Work instruction:
Your job is to copy the data that follows exactly, every line included.

--- Information shown Enclosed Below ---

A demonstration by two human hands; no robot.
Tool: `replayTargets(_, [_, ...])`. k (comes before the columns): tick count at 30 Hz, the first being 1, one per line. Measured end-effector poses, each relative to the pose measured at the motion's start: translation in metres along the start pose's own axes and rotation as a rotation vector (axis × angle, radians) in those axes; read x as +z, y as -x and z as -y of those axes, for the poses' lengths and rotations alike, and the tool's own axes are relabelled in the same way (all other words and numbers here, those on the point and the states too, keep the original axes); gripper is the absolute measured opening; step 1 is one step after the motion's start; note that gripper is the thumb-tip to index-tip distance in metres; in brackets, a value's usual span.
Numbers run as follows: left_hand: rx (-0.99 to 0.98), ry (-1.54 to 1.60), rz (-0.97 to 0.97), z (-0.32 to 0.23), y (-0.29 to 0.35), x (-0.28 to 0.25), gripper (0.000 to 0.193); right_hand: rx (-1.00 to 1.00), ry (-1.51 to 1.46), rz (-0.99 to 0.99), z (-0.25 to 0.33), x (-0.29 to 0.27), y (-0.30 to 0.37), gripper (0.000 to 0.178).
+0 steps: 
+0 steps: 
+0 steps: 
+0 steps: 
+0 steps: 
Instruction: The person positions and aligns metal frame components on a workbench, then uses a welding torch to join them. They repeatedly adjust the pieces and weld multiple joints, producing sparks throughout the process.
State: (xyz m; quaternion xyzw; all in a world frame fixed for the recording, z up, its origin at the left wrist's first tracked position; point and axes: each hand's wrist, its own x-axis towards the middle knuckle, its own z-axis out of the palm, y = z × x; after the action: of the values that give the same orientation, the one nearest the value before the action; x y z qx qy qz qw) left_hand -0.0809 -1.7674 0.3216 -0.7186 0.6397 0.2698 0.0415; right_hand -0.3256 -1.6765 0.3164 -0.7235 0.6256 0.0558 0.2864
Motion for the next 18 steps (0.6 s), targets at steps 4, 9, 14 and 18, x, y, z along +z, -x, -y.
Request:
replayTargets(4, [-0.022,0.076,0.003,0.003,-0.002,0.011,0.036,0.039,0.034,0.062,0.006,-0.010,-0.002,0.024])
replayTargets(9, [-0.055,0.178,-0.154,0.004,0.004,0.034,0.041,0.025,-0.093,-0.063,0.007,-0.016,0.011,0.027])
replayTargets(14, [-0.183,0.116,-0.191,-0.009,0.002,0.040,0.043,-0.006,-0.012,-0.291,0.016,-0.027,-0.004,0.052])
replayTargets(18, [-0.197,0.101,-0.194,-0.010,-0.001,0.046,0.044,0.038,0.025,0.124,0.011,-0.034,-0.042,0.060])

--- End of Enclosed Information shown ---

Output of the exercise:
A demonstration by two human hands; no robot.
Tool: `replayTargets(_, [_, ...])`. k (comes before the columns): tick count at 30 Hz, the first being 1, one per line. Measured end-effector poses, each relative to the pose measured at the motion's start: translation in metres along the start pose's own axes and rotation as a rotation vector (axis × angle, radians) in those axes; read x as +z, y as -x and z as -y of those axes, for the poses' lengths and rotations alike, and the tool's own axes are relabelled in the same way (all other words and numbers here, those on the point and the states too, keep the original axes); gripper is the absolute measured opening; step 1 is one step after the motion's start; note that gripper is the thumb-tip to index-tip distance in metres; in brackets, a value's usual span.
Numbers run as follows: left_hand: rx (-0.99 to 0.98), ry (-1.54 to 1.60), rz (-0.97 to 0.97), z (-0.32 to 0.23), y (-0.29 to 0.35), x (-0.28 to 0.25), gripper (0.000 to 0.193); right_hand: rx (-1.00 to 1.00), ry (-1.51 to 1.46), rz (-0.99 to 0.99), z (-0.25 to 0.33), x (-0.29 to 0.27), y (-0.30 to 0.37), gripper (0.000 to 0.178).
+0 steps: 
+0 steps: 
+0 steps: 
+0 steps: 
+0 steps: 
Instruction: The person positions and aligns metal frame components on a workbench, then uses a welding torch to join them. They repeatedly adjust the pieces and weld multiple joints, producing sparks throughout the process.
State: (xyz m; quaternion xyzw; all in a world frame fixed for the recording, z up, its origin at the left wrist's first tracked position; point and axes: each hand's wrist, its own x-axis towards the middle knuckle, its own z-axis out of the palm, y = z × x; after the action: of the values that give the same orientation, the one nearest the value before the action; x y z qx qy qz qw) left_hand -0.0809 -1.7674 0.3216 -0.7186 0.6397 0.2698 0.0415; right_hand -0.3256 -1.6765 0.3164 -0.7235 0.6256 0.0558 0.2864
Motion for the next 18 steps (0.6 s), targets at steps 4, 9, 14 and 18, x, y, z along +z, -x, -y.
Request:
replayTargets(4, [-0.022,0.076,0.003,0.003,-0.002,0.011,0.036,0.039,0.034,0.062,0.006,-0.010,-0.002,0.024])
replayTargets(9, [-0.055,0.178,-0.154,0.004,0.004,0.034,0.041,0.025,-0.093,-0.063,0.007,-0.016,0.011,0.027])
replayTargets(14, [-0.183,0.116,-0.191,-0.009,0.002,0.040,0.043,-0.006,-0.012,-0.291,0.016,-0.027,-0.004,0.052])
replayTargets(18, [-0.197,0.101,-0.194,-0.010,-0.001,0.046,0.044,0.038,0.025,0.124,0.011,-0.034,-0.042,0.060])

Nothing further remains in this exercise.